A Belmont student will go to tracks, courts and fields in London this summer to study sport performance as it relates to the world’s best athletes as they compete in the 2012 Summer Olympics.
Last week, Colleen Arends left Nashville for London where she is taking the class Olympic Games: Sport Performance, History and Administrations through the Cooperative Center for Study Abroad (CCSA). Northern Kentucky University clinical exercise scientist Renee Jeffreys is teaching the course, which focuses on training principles and conditioning for elite performance, as well as factors that affect performance in specific sports. Olympic history and what is required to conduct the Olympic Games will also be briefly discussed. The class will visit Olympic venues, various sport governing bodies and sport facilities in and around London.
“The way the course is set up, each of us have to choose a different sport within the Olympics; compile a presentation on anaerobic, vital oxygen intake max for most athletes, average BMI; focus on how athletes train and how their muscle tone and cardiovascular tone are different between sports; and how different sports require different physiological adaptions through the body,” said Arends, a junior from St. Louis, Mo., studying exercise science. She also is required to keep an exercise journal of studios and group exercise classes she visit in London as well as running and walking routes.
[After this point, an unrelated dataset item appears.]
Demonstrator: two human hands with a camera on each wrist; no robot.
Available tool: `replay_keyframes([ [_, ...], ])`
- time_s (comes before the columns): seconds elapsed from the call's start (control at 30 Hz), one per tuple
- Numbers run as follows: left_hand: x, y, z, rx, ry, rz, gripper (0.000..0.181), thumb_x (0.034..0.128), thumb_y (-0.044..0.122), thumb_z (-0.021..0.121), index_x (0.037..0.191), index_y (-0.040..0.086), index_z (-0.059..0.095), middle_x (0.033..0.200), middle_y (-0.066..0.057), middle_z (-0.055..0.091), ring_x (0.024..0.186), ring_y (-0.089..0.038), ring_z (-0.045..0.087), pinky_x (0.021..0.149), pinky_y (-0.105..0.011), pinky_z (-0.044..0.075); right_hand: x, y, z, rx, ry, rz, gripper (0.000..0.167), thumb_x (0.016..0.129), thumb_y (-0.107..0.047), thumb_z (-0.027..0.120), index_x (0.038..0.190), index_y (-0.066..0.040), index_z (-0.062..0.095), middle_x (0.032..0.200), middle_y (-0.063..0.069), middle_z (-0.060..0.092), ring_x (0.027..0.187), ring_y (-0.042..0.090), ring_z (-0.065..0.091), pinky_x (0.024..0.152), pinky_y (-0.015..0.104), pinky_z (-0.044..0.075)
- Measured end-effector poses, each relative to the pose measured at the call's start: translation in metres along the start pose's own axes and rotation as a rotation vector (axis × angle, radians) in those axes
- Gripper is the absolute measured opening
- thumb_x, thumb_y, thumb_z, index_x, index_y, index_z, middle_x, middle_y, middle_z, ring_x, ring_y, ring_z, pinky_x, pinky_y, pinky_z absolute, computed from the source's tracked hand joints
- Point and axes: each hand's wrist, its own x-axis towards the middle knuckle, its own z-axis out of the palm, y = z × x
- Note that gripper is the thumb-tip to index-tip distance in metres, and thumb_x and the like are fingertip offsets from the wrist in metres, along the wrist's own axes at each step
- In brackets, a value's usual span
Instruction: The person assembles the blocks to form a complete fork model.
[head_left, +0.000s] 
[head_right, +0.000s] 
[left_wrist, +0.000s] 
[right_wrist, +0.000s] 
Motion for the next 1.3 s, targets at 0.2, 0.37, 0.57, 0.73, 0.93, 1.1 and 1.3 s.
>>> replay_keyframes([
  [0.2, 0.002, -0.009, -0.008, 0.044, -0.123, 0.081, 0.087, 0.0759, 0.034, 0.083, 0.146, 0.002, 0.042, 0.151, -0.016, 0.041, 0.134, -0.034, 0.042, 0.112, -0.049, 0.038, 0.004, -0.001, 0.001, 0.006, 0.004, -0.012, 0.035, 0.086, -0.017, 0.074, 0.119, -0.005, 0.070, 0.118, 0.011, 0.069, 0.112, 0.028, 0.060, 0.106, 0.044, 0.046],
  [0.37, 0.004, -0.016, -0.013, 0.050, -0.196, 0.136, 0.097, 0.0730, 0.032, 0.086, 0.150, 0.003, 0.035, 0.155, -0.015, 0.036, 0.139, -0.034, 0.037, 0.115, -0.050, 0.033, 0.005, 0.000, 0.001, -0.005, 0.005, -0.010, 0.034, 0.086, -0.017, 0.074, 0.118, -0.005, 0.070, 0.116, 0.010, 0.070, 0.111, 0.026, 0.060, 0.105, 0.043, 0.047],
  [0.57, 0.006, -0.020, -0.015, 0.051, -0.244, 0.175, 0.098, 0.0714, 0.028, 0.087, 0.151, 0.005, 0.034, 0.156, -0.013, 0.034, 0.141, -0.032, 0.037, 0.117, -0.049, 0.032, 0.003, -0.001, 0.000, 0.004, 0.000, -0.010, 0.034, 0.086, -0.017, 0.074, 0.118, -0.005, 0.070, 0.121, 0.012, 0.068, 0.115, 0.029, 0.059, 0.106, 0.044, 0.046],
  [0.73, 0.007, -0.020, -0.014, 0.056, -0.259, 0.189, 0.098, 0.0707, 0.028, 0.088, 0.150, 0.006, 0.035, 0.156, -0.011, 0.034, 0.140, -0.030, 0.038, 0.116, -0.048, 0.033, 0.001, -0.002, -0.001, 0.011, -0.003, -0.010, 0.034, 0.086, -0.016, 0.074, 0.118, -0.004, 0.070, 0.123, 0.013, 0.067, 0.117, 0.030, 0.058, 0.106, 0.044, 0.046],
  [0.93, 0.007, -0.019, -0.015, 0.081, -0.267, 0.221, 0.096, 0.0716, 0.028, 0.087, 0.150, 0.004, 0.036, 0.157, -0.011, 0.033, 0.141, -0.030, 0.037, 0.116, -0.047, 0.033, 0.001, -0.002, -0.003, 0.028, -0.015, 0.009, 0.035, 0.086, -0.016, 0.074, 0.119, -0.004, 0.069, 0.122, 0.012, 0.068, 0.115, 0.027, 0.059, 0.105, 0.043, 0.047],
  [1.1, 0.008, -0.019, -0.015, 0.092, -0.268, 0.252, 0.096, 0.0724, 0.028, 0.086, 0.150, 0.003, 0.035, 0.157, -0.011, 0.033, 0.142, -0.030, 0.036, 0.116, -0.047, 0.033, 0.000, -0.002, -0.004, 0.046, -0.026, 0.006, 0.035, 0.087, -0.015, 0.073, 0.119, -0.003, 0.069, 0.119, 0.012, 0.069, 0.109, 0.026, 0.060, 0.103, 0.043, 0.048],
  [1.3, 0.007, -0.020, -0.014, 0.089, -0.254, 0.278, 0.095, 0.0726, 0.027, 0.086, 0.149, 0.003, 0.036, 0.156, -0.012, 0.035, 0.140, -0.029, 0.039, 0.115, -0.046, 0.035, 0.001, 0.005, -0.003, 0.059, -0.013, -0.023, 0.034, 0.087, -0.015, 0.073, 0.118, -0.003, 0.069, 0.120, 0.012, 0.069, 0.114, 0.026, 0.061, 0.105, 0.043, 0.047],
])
Field trips for the Olympic Games classes include touring Olympic venues, taking cricket lessons, watching the Olympic torch relay and volunteering at the Olympics marathon and a cycling event. The students must purchase tickets on their own to the actual Olympic events.
The class is offered through CCSA, a consortium of more than two dozen universities that do study abroad programs together, for which Belmont is the host institution. Seventeen of the 205 students in the CCSA London program are from Belmont and all are staying at Kings College, said CCSA Public Relations Specialist Joe Woolley. Other courses throughout the five-week program include art history, audio engineering, English, creative writing, theater, psychology, education and criminal justice, he said.